## ASSIGNMENT
If a line in the data holds "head", copy that line out in full.

## MATERIAL PROVIDED
━━━
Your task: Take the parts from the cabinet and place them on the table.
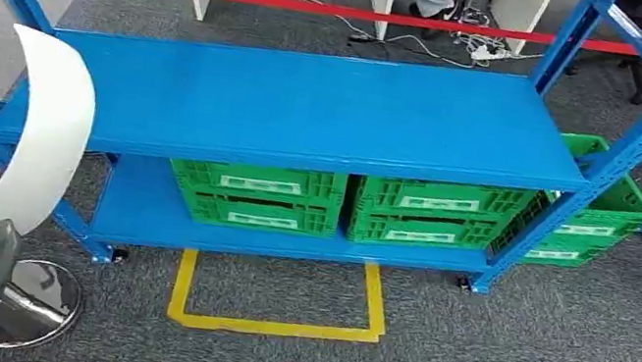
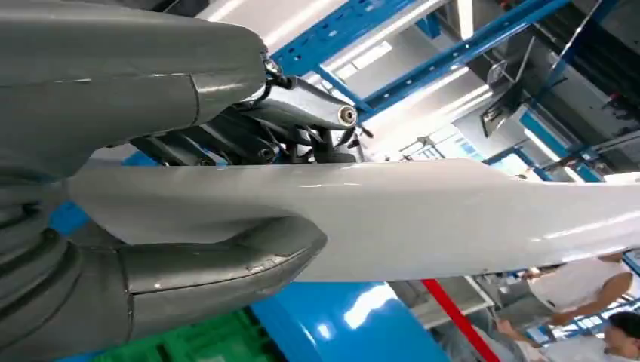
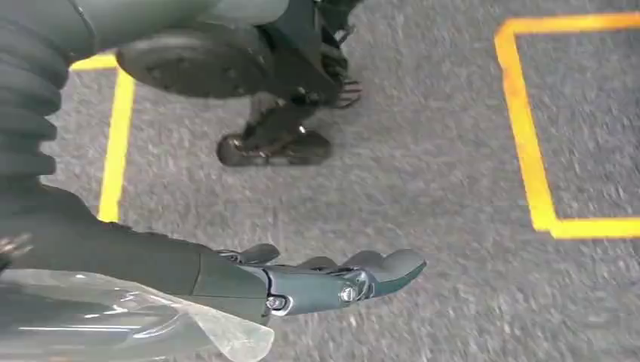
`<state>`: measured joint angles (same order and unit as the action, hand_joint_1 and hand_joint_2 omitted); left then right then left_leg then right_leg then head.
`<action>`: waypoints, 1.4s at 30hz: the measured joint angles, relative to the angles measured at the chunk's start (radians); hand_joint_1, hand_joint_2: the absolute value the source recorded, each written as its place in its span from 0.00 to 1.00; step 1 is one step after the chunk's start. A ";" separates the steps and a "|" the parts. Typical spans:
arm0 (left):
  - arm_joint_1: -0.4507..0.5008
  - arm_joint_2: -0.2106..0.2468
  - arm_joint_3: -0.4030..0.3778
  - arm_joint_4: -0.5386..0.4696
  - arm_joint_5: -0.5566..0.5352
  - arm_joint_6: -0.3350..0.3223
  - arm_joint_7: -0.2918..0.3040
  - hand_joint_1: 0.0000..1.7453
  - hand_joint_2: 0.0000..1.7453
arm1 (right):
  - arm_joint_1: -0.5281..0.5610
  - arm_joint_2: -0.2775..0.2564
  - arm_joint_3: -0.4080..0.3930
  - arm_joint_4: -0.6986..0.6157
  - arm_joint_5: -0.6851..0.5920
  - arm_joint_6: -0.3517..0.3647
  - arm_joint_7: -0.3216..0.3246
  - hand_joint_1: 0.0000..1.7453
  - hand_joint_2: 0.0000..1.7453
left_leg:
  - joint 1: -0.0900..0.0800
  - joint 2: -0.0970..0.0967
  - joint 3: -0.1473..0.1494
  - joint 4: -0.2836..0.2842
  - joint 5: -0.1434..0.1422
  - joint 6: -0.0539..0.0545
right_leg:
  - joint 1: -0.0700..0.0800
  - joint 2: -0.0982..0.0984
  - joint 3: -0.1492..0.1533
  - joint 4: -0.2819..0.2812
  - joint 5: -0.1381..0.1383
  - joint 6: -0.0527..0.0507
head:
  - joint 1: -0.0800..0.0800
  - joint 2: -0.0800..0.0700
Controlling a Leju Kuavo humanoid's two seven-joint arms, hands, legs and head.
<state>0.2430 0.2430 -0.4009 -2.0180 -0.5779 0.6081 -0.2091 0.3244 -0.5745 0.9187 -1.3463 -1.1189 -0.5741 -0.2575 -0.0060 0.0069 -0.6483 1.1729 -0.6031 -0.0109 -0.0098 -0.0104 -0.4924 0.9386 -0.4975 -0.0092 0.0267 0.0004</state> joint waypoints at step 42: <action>-0.063 -0.056 -0.019 0.060 0.048 -0.067 -0.017 1.00 1.00 | -0.105 -0.085 0.294 -0.085 -0.351 -0.122 -0.233 0.00 1.00 | 0.001 -0.003 0.184 -0.152 0.081 0.017 | 0.004 0.001 -0.085 0.049 0.041 0.012 | -0.001 0.000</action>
<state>0.1795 0.1869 -0.4200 -1.9577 -0.5295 0.5409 -0.2262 0.2191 -0.6596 1.2123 -1.4313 -1.4695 -0.6966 -0.4906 -0.0049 0.0039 -0.4643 1.0213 -0.5218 0.0060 -0.0061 -0.0094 -0.5775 0.9877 -0.4569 0.0032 0.0259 0.0004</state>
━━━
## REPLY
`<state>`: measured joint angles (same order and unit as the action, hand_joint_1 and hand_joint_2 omitted); left then right then left_leg then right_leg then head.
head:
Controlling a Leju Kuavo humanoid's two seven-joint arms, hands, legs and head.

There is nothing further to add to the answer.